Problem to work on — Look in the material below for the line with "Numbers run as" and the line with "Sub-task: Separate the", then set down exactly those two lines and all lines between, nothing more.

Material provided —
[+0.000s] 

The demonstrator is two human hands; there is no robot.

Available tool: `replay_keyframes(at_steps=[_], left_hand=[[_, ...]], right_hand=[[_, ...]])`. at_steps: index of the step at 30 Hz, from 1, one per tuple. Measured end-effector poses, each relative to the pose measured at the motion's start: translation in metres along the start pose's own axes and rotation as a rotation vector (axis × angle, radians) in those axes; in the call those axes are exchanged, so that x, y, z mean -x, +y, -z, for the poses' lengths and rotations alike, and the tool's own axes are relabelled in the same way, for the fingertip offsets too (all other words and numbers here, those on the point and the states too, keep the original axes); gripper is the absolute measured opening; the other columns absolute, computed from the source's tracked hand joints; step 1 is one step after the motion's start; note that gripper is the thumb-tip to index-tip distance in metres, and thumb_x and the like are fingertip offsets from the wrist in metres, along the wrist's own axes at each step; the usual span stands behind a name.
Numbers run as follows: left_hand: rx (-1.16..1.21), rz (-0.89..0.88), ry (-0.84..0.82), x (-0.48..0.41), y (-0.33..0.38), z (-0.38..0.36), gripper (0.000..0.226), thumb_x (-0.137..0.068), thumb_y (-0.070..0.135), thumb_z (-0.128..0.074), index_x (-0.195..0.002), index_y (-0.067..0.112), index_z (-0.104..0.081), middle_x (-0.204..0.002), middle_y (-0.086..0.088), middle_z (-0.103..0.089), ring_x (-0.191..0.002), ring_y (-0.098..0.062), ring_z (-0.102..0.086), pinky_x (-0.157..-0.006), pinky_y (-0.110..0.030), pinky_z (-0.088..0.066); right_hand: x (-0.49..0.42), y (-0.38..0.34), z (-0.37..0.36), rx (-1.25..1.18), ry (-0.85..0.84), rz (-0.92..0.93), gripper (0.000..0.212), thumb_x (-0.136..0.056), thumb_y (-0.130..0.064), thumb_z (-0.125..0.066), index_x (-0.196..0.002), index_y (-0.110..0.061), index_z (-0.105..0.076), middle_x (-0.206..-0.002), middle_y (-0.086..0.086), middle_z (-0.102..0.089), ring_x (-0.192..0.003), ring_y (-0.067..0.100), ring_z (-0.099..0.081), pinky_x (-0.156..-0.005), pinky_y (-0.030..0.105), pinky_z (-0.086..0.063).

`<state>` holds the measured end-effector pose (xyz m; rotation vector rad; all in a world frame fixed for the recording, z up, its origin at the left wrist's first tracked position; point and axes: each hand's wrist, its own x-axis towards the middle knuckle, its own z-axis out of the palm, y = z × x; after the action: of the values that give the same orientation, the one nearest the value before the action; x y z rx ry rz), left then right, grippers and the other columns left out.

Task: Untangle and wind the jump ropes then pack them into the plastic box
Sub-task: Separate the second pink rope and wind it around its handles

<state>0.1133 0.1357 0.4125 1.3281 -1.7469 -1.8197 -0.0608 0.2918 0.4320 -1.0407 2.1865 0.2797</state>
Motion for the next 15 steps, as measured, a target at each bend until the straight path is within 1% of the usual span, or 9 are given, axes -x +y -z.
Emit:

Result —
Numbers run as follows: left_hand: rx (-1.16..1.21), rz (-0.89..0.88), ry (-0.84..0.82), x (-0.48..0.41), y (-0.33..0.38), z (-0.38..0.36), gripper (0.000..0.226), thumb_x (-0.137..0.068), thumb_y (-0.070..0.135), thumb_z (-0.128..0.074), index_x (-0.195..0.002), index_y (-0.067..0.112), index_z (-0.104..0.081), middle_x (-0.204..0.002), middle_y (-0.086..0.088), middle_z (-0.103..0.089), ring_x (-0.191..0.002), ring_y (-0.098..0.062), ring_z (-0.102..0.086), pinky_x (-0.157..-0.006), pinky_y (-0.110..0.030), pinky_z (-0.088..0.066); right_hand: x (-0.49..0.42), y (-0.38..0.34), z (-0.37..0.36), rx (-1.25..1.18), ry (-0.85..0.84), rz (-0.92..0.93), gripper (0.000..0.212), thumb_x (-0.136..0.056), thumb_y (-0.130..0.064), thumb_z (-0.125..0.066), index_x (-0.196..0.002), index_y (-0.110..0.061), index_z (-0.105..0.076), middle_x (-0.206..-0.002), middle_y (-0.086..0.086), middle_z (-0.102..0.089), ring_x (-0.192..0.003), ring_y (-0.067..0.100), ring_z (-0.099..0.081), pinky_x (-0.156..-0.005), pinky_y (-0.030..0.105), pinky_z (-0.086..0.063).

`<state>` holds the measured end-effector pose (xyz m; rotation vector rad; all in a world frame fixed for the recording, z up, its origin at the left wrist's first tracked position; point and axes: each hand's wrist, its own x-axis towards the middle knuckle, its own z-axis out of the palm, y = z × x; after the action: of the values that give the same orientation, the one nearest the value before the action; x y z rx ry rz), left then right, grippers and the other columns left out.

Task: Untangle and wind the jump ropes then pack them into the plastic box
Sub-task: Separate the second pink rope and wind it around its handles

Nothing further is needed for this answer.